» Aim of the task: In the listing below, look for "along" and copy every line that has it.

________________________

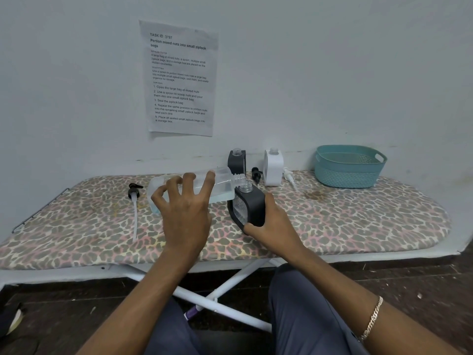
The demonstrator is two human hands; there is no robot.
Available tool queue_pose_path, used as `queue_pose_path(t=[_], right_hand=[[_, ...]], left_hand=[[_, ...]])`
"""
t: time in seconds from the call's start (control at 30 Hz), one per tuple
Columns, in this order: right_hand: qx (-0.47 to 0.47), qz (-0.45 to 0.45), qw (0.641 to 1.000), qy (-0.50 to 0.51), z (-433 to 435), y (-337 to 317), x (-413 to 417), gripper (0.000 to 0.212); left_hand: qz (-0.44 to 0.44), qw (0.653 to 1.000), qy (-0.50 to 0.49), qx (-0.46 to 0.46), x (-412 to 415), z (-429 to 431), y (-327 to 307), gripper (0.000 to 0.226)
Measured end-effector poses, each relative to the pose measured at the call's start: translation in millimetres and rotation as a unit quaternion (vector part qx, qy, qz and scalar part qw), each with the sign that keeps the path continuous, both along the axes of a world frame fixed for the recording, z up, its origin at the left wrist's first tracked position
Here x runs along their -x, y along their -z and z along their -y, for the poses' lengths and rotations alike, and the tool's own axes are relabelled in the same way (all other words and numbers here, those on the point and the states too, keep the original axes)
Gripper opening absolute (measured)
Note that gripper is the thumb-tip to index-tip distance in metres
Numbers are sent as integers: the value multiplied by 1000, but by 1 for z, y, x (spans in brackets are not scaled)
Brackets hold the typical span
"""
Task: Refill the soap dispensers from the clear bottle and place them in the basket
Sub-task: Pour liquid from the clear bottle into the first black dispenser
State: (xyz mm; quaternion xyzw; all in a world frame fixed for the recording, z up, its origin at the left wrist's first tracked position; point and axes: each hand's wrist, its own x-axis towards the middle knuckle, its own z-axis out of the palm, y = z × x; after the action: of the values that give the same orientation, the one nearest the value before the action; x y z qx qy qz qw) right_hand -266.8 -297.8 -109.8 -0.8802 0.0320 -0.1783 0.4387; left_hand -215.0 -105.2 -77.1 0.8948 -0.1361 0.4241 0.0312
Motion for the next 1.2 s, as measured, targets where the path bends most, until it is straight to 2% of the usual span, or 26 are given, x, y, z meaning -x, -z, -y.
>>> queue_pose_path(t=[1.2], right_hand=[[5, 0, 1000, -1, 1, 2, -2, 58]], left_hand=[[3, 1000, -3, -4, 0, 1, -1, 82]])
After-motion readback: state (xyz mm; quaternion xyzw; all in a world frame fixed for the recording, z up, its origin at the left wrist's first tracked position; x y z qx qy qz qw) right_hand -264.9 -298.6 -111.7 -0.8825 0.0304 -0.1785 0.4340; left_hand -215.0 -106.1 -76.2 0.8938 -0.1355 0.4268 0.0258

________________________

» Finished task:
Measured end-effector poses, each relative to the pose measured at the call's start: translation in millimetres and rotation as a unit quaternion (vector part qx, qy, qz and scalar part qw), each with the sign that keeps the path continuous, both along the axes of a world frame fixed for the recording, z up, its origin at the left wrist's first tracked position
Here x runs along their -x, y along their -z and z along their -y, for the poses' lengths and rotations alike, and the tool's own axes are relabelled in the same way (all other words and numbers here, those on the point and the states too, keep the original axes)

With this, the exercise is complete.